[REQUIRED ACTION]: The line with "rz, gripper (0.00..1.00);" marks the first line to copy, and the line with "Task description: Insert" marks the last. Transcribe that stretch of the data below exactly, without pictures.

Stored items:

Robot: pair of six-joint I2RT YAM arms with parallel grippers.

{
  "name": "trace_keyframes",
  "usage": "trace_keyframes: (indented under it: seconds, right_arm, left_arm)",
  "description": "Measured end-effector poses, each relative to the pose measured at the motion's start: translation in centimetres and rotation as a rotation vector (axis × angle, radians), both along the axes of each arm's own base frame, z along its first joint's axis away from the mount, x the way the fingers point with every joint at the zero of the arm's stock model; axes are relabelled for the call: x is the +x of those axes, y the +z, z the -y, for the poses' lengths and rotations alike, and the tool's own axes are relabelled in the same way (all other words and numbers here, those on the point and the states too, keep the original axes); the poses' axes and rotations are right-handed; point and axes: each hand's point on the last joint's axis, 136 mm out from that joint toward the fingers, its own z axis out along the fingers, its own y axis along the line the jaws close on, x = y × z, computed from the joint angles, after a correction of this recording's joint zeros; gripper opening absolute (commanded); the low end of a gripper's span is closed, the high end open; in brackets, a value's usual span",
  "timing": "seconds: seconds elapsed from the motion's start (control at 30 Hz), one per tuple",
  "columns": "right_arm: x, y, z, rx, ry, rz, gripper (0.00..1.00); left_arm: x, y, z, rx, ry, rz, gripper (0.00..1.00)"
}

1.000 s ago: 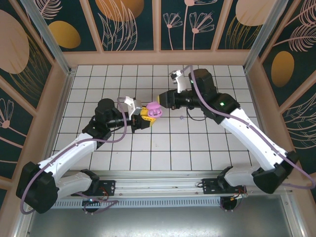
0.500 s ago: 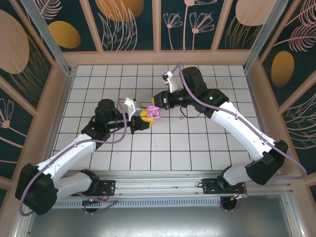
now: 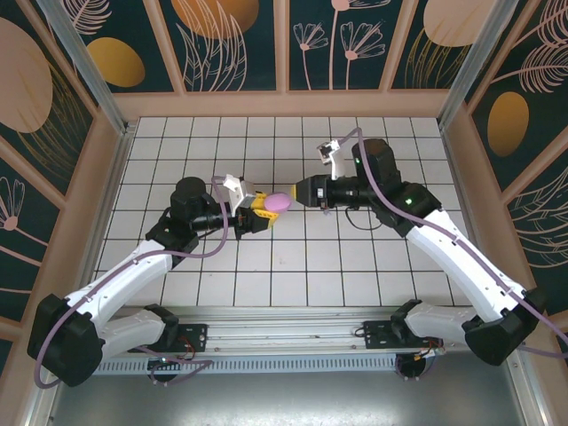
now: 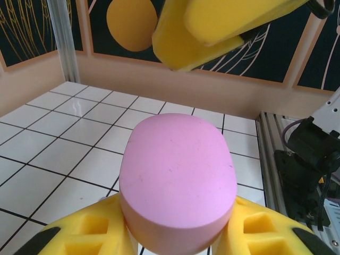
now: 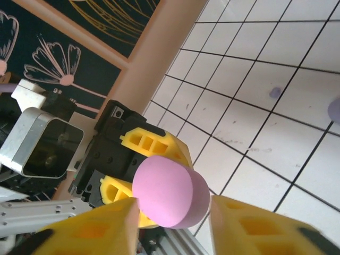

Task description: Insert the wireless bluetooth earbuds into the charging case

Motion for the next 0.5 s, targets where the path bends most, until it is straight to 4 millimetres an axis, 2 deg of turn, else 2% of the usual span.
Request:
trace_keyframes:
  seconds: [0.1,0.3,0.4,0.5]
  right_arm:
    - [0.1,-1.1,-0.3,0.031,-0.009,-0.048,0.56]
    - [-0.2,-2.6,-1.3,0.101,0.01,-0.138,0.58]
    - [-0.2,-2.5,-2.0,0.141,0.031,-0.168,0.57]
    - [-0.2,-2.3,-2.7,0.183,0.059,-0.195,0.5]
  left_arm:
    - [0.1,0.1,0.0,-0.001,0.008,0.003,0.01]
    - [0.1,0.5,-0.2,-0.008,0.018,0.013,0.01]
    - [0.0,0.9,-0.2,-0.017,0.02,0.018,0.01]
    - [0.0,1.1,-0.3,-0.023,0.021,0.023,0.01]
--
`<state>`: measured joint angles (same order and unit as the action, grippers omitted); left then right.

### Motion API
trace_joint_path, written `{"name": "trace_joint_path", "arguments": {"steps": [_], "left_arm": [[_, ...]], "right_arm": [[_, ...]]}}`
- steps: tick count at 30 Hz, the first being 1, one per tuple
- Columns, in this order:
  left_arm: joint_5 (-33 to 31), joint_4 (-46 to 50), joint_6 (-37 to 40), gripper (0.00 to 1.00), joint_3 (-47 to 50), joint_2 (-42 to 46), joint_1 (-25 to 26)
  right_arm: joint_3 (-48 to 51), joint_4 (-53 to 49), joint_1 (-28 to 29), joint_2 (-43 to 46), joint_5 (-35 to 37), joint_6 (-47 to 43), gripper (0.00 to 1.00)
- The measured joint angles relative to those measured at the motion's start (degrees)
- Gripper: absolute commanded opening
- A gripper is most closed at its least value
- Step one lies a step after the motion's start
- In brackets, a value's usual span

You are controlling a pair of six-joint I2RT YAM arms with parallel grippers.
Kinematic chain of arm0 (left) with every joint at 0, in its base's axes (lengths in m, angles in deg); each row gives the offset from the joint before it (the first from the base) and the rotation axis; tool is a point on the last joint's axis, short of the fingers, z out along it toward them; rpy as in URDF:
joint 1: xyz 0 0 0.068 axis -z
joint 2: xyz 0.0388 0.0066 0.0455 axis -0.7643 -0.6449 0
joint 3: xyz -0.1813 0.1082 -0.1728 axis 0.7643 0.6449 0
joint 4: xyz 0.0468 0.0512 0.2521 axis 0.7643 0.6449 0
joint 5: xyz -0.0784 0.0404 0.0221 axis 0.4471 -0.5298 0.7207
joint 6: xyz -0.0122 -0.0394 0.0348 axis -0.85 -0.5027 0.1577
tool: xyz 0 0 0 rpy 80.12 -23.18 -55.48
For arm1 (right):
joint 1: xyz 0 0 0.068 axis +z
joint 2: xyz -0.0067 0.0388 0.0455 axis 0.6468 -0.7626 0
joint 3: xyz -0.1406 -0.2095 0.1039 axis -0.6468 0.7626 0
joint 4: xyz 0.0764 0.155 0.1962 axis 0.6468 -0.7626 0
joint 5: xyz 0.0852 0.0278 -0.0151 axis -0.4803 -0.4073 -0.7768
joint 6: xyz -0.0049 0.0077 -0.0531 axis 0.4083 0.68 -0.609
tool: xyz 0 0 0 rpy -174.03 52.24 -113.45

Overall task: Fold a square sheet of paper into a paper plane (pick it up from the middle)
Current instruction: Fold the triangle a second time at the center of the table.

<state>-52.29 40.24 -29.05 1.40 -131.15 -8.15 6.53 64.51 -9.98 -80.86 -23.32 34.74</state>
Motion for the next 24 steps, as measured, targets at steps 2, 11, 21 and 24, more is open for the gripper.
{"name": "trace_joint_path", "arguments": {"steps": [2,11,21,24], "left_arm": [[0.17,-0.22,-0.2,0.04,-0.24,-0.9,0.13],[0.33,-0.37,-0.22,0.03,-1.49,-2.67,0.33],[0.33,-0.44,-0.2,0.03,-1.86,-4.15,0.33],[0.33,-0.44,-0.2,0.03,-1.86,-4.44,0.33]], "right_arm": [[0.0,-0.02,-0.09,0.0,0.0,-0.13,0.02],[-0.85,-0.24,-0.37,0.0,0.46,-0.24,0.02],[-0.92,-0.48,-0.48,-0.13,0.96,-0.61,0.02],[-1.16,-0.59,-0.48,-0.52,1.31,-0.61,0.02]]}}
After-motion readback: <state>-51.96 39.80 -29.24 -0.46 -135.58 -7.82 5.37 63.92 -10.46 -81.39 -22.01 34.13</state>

[ANSWER TO THIS PROBLEM]:
  "columns": "right_arm: x, y, z, rx, ry, rz, gripper (0.00..1.00); left_arm: x, y, z, rx, ry, rz, gripper (0.00..1.00)"
}

1.000 s ago: 
0.500 s ago: 
now: 
now: 
now: 

Task description: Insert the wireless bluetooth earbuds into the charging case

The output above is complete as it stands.